Reading the records beneath this task, work out how many lines contain the word "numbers" and reply with only that number.
───── PROVIDED INFORMATION ─────
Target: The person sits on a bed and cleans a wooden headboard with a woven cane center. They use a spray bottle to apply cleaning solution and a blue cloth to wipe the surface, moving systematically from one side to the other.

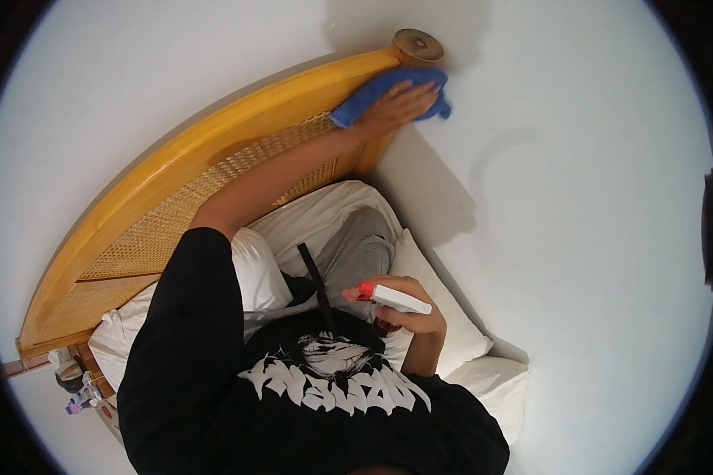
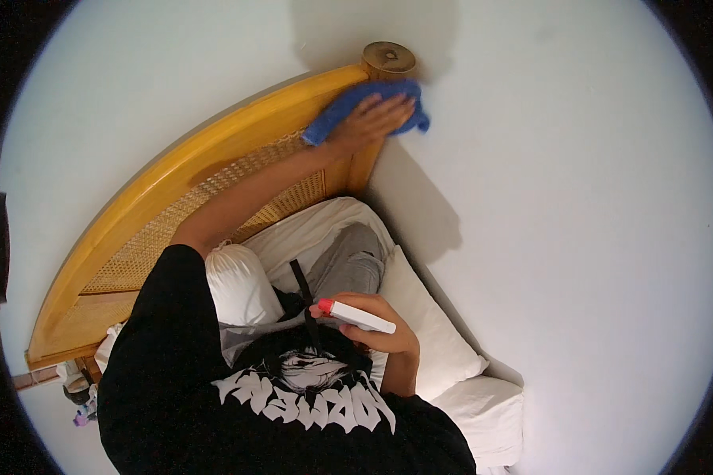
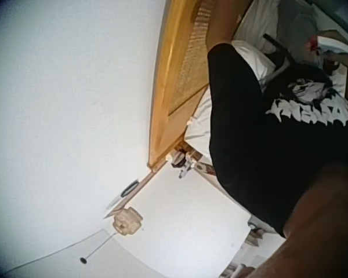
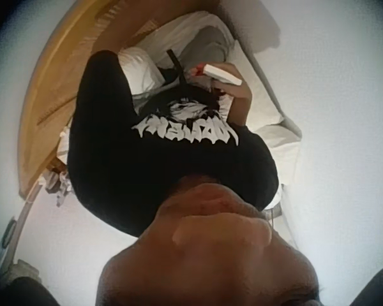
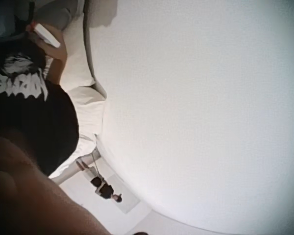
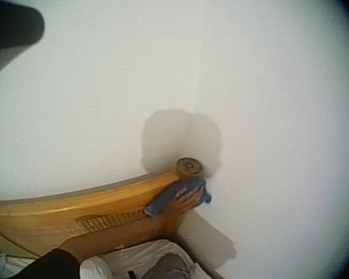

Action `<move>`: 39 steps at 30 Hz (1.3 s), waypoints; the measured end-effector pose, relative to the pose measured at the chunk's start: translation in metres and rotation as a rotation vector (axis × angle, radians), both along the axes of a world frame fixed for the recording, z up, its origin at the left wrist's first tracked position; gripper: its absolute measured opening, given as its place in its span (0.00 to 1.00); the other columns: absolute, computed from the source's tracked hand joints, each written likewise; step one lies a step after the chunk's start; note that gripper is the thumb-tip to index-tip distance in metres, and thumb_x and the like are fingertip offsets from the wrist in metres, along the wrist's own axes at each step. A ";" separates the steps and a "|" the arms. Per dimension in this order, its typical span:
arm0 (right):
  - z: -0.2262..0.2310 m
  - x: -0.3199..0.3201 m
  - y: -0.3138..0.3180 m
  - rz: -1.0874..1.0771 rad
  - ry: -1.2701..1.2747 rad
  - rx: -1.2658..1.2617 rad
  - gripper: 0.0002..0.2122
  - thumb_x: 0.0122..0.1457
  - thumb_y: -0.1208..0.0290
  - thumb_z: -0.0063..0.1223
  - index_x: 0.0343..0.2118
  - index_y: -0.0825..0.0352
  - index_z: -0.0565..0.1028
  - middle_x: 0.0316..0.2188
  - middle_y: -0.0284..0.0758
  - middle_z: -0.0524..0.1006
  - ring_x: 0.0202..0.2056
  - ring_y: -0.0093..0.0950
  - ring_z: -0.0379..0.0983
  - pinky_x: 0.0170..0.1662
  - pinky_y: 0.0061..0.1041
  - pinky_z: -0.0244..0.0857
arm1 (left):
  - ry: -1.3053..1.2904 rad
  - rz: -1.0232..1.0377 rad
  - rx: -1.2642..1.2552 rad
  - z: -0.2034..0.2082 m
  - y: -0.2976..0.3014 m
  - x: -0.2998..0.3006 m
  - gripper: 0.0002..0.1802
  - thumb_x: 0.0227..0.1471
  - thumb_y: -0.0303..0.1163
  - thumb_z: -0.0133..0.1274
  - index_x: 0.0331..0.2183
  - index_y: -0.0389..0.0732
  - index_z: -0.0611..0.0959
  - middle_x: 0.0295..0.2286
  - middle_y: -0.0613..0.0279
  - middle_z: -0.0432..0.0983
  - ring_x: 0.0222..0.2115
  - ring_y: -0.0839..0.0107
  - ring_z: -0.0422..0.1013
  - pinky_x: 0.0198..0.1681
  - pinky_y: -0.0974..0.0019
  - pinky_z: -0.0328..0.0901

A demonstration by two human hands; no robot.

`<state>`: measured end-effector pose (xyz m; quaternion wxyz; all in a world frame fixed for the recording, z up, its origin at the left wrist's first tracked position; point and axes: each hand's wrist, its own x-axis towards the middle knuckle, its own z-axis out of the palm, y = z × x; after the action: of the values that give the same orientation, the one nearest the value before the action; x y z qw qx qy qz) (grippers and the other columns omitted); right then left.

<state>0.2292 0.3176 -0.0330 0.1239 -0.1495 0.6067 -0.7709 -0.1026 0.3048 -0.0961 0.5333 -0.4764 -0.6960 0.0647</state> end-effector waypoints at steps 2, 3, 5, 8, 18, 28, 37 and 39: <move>0.003 -0.001 0.010 0.036 0.001 0.025 0.20 0.48 0.89 0.43 0.47 0.74 0.71 0.47 0.48 0.75 0.52 0.38 0.71 0.56 0.35 0.63 | -0.115 -0.084 -0.193 -0.061 0.001 -0.001 0.28 0.53 0.36 0.44 0.57 0.44 0.68 0.61 0.66 0.56 0.63 0.69 0.49 0.66 0.58 0.42; 0.004 0.000 0.015 0.028 0.034 0.046 0.20 0.48 0.89 0.44 0.47 0.75 0.71 0.47 0.48 0.75 0.52 0.39 0.72 0.56 0.35 0.63 | -0.210 -0.086 -0.351 -0.084 0.001 -0.001 0.28 0.53 0.36 0.44 0.56 0.43 0.68 0.61 0.65 0.55 0.63 0.69 0.49 0.67 0.60 0.41; 0.006 0.003 0.027 0.017 0.091 0.097 0.21 0.48 0.88 0.45 0.48 0.75 0.71 0.47 0.48 0.75 0.51 0.39 0.72 0.56 0.35 0.64 | -0.185 -0.024 -0.411 -0.107 0.002 0.003 0.27 0.53 0.36 0.44 0.55 0.45 0.70 0.62 0.66 0.55 0.64 0.71 0.49 0.66 0.55 0.40; 0.006 0.010 0.038 -0.032 -0.010 0.004 0.21 0.47 0.88 0.45 0.48 0.75 0.71 0.47 0.49 0.75 0.51 0.40 0.72 0.56 0.36 0.64 | -0.136 0.035 -0.338 -0.075 0.001 0.016 0.26 0.52 0.36 0.44 0.54 0.47 0.72 0.61 0.66 0.56 0.64 0.70 0.49 0.65 0.46 0.40; -0.002 0.000 0.062 -0.071 -0.099 -0.084 0.24 0.46 0.91 0.45 0.50 0.74 0.70 0.48 0.47 0.75 0.53 0.37 0.71 0.58 0.35 0.60 | -1.278 0.074 0.229 0.178 0.021 -0.044 0.25 0.55 0.46 0.47 0.48 0.41 0.77 0.42 0.48 0.76 0.45 0.47 0.70 0.53 0.49 0.61; 0.013 -0.014 0.063 0.115 -0.053 0.002 0.27 0.44 0.92 0.45 0.52 0.73 0.70 0.48 0.50 0.74 0.53 0.41 0.70 0.58 0.37 0.61 | -1.077 0.062 0.287 0.152 -0.001 -0.012 0.29 0.56 0.54 0.45 0.41 0.35 0.77 0.29 0.39 0.76 0.32 0.46 0.74 0.37 0.51 0.69; 0.069 -0.032 0.016 0.284 0.023 0.103 0.24 0.44 0.89 0.47 0.49 0.75 0.71 0.46 0.47 0.75 0.51 0.41 0.71 0.56 0.37 0.61 | -0.531 0.151 0.421 0.171 -0.225 0.068 0.27 0.51 0.48 0.55 0.45 0.38 0.75 0.33 0.49 0.75 0.33 0.54 0.73 0.38 0.57 0.69; 0.079 -0.034 0.001 0.315 -0.032 0.120 0.23 0.44 0.89 0.46 0.49 0.75 0.71 0.46 0.47 0.75 0.52 0.41 0.71 0.56 0.36 0.62 | -0.611 0.218 0.487 0.166 -0.288 0.087 0.28 0.49 0.49 0.56 0.46 0.40 0.75 0.36 0.50 0.76 0.36 0.54 0.74 0.41 0.56 0.69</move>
<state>0.1951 0.3184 0.0457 0.2613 -0.2228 0.6187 -0.7066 -0.0151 0.0165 0.0702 0.3893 -0.2568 -0.8638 -0.1905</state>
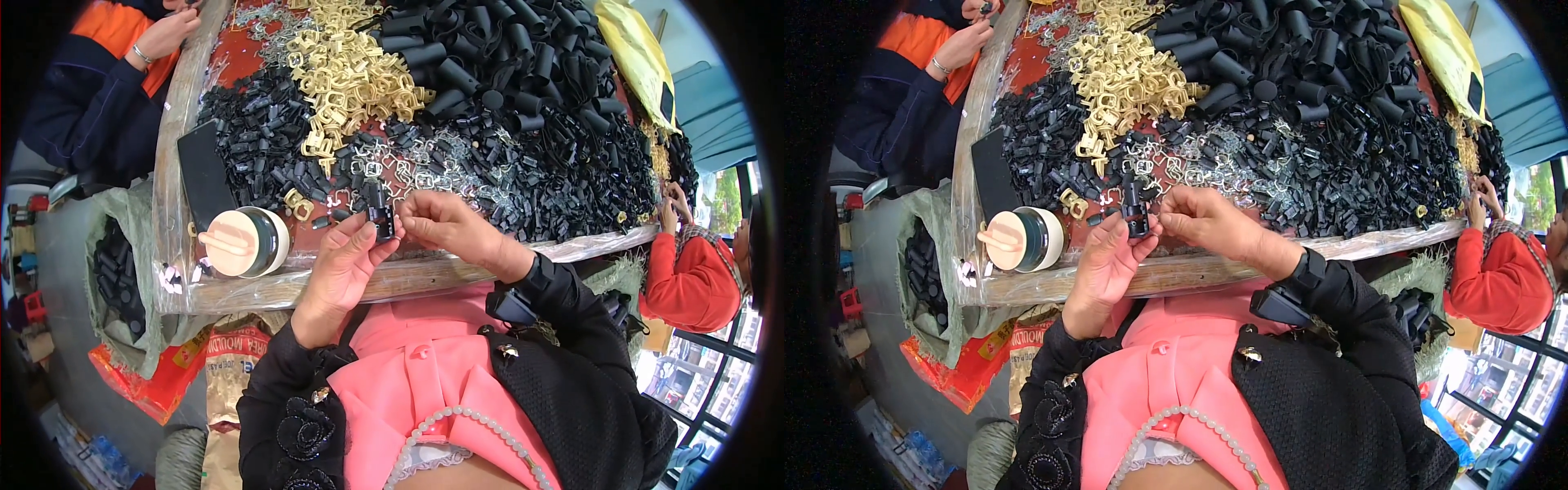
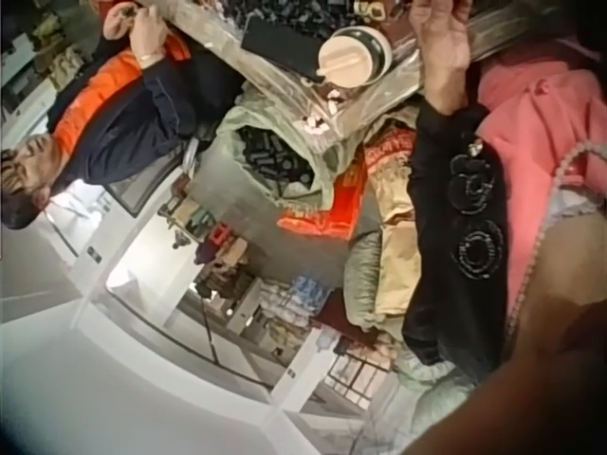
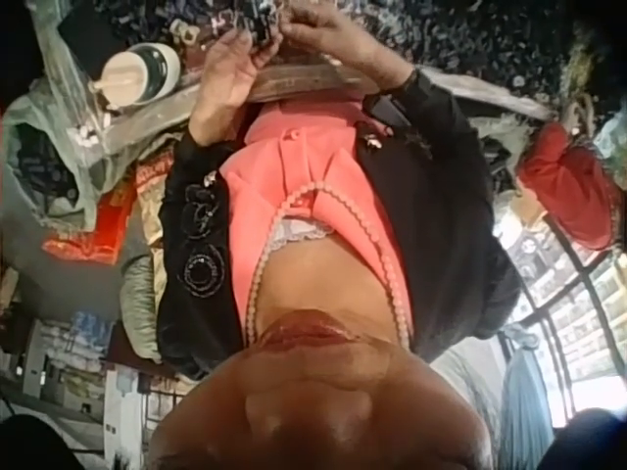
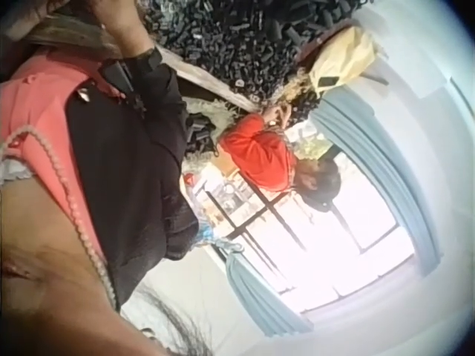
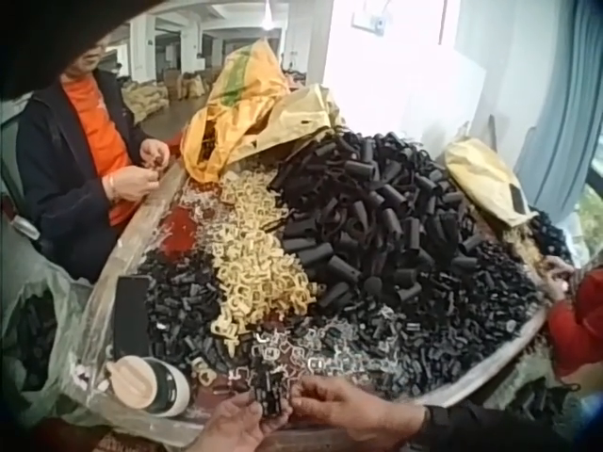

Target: The person picks up a black plastic component and a small metal piece, fits the metal piece into the component, and then slides a black plastic sleeve over the assembly. They repeat this process multiple times, handling the components one at a time from the table.

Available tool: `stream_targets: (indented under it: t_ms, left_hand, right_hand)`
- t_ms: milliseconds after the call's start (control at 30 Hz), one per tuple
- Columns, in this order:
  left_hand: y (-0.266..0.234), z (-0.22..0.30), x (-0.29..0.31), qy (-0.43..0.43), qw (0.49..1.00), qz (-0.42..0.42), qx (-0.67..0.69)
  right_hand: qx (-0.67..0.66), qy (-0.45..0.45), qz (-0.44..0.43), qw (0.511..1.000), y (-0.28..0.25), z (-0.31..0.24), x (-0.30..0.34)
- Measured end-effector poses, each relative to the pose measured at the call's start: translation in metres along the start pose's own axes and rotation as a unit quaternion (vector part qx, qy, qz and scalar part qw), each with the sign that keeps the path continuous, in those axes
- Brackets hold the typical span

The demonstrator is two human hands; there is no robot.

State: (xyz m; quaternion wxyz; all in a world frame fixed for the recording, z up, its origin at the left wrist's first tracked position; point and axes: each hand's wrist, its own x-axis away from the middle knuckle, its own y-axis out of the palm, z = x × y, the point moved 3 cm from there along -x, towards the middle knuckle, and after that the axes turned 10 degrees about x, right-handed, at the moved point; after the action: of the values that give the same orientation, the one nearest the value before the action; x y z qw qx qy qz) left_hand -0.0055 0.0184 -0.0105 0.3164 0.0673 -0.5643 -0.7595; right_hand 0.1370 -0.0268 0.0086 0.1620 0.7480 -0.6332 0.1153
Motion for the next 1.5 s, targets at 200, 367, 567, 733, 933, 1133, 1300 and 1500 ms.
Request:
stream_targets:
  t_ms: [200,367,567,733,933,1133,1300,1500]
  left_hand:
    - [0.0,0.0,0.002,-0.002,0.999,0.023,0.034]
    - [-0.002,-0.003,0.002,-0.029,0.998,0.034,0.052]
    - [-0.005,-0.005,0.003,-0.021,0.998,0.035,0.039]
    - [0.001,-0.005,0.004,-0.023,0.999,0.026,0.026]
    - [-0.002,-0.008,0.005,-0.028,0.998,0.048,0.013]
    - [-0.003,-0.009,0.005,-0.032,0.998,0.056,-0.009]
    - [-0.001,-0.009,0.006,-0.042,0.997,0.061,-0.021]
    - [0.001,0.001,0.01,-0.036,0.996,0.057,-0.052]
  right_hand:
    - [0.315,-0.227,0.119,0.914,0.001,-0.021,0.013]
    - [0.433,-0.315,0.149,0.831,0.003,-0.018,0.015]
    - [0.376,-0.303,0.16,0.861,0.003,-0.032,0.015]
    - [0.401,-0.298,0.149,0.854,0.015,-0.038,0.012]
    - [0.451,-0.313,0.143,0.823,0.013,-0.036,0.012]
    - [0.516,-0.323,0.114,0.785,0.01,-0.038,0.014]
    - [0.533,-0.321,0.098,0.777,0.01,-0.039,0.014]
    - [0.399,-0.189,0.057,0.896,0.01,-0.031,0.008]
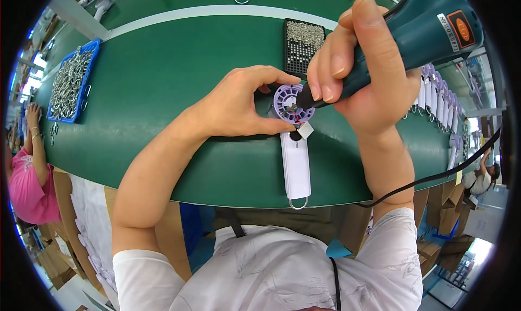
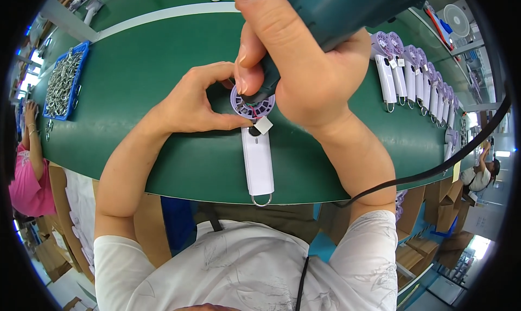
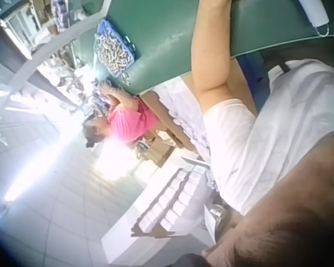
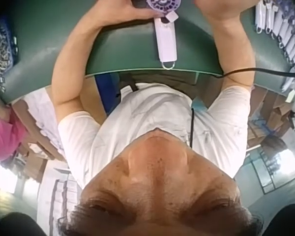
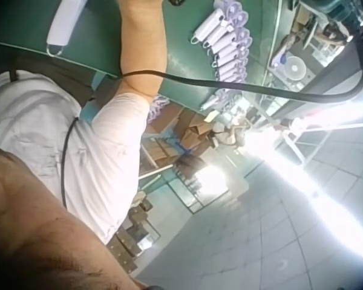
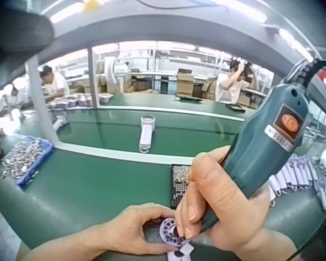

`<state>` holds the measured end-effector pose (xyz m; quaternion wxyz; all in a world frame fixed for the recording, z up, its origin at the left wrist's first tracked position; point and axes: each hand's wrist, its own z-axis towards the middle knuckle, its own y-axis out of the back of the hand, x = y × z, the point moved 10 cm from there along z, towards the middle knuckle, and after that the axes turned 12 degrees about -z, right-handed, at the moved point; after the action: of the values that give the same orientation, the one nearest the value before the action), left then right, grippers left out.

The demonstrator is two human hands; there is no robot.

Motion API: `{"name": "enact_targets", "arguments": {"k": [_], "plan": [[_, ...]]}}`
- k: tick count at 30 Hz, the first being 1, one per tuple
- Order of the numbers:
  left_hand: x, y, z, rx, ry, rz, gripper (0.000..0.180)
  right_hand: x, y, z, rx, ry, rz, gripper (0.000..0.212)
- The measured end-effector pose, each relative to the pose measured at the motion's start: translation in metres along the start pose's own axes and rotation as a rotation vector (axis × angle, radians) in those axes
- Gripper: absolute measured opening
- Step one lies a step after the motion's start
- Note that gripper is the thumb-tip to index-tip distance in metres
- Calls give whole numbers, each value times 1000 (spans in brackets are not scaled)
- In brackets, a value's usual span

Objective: The person assembles handheld portable fans by installing internal components into fan casings, then securing the casings with screws using an electric screwdriver.

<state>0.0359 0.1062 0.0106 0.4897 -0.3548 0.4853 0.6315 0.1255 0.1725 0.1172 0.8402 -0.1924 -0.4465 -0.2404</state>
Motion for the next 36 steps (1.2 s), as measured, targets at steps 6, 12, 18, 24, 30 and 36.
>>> {"name": "enact_targets", "arguments": {"k": [6, 12, 18, 24, 30, 36], "plan": [[2, 0, 0, 7, 5, -21, 63, -3, -5, -2, -44, 10, -89, 19], [8, 0, -2, 19, 115, -4, 56, -3, -28, -10, 56, 59, -319, 9], [6, 0, 0, 7, -85, -75, 50, -13, -36, -8, 53, 8, -346, 15], [-1, -10, 6, 59, 81, -296, 122, -12, -36, -11, 83, -11, -284, 18], [-1, -1, -3, 23, -4, 34, 64, 40, 20, -7, 21, 163, -245, 17], [-3, -8, 2, 54, -16, 45, 65, 26, 163, -39, -523, 231, -235, 15]]}}
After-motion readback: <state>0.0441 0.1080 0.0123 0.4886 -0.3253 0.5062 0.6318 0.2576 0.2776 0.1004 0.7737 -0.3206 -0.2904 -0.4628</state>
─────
SOLVED EXERCISE: 2